Instructions to follow | What lines of the material below hold the string "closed"? Copy them out.

Supplied entries |
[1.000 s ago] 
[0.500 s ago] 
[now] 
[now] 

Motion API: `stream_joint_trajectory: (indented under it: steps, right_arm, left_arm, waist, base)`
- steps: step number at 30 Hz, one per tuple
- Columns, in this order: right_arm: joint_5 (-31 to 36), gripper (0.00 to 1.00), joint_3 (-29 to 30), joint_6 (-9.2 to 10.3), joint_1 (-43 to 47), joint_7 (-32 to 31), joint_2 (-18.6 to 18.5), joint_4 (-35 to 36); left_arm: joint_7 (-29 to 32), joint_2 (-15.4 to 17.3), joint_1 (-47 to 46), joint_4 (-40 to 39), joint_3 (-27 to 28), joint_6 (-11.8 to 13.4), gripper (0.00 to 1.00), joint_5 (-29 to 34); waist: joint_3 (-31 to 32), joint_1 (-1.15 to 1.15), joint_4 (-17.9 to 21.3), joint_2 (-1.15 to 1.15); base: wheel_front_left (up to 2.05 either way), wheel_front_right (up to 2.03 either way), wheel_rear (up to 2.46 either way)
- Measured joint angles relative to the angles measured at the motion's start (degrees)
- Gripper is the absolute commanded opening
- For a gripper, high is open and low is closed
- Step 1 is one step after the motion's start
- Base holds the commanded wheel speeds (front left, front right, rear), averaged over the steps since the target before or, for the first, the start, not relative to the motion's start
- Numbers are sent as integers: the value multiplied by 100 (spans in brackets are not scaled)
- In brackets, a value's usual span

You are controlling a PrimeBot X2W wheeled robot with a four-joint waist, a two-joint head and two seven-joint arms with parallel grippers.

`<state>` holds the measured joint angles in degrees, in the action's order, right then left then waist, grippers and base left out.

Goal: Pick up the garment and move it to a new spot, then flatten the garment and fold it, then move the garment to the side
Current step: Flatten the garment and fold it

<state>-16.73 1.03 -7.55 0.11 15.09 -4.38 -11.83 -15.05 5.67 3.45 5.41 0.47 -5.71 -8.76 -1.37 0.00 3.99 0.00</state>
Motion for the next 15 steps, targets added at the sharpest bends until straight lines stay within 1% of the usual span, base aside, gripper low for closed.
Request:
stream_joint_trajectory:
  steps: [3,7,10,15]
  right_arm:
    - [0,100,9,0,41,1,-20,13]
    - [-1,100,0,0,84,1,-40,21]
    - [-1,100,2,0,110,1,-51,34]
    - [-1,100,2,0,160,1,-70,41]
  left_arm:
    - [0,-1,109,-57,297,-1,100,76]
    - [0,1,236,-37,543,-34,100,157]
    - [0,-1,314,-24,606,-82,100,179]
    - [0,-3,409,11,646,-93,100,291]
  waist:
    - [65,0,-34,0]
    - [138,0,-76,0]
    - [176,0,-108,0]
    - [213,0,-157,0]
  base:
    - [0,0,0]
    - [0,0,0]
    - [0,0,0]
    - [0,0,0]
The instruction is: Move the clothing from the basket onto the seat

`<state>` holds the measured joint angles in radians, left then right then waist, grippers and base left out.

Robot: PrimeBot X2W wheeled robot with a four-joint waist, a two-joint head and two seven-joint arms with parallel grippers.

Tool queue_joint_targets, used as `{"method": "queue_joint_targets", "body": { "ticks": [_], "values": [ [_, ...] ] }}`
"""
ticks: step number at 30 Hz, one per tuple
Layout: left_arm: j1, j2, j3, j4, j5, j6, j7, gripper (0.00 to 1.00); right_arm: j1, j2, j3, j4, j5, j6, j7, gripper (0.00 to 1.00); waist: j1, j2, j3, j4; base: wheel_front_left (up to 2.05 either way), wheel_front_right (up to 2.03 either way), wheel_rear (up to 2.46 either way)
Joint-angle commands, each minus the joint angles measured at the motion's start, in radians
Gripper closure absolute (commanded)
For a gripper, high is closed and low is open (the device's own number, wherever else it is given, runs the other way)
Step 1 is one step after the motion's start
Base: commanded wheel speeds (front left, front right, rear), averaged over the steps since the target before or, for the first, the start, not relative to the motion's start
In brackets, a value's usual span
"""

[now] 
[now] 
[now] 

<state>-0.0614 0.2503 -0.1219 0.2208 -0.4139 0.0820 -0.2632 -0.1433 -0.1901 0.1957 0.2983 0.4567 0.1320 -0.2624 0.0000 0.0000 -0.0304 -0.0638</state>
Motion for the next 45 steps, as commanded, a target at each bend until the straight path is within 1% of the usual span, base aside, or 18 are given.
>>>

Exercise solution |
- For a gripper, high is open and low is closed
Motion for the next 15 steps, targets added at the sharpest bends until straight lines stay within 1% of the usual span, base aside, gripper low for closed.
For a gripper, high is closed and low is open (the device's own number, wherever else it is given, runs the other way)

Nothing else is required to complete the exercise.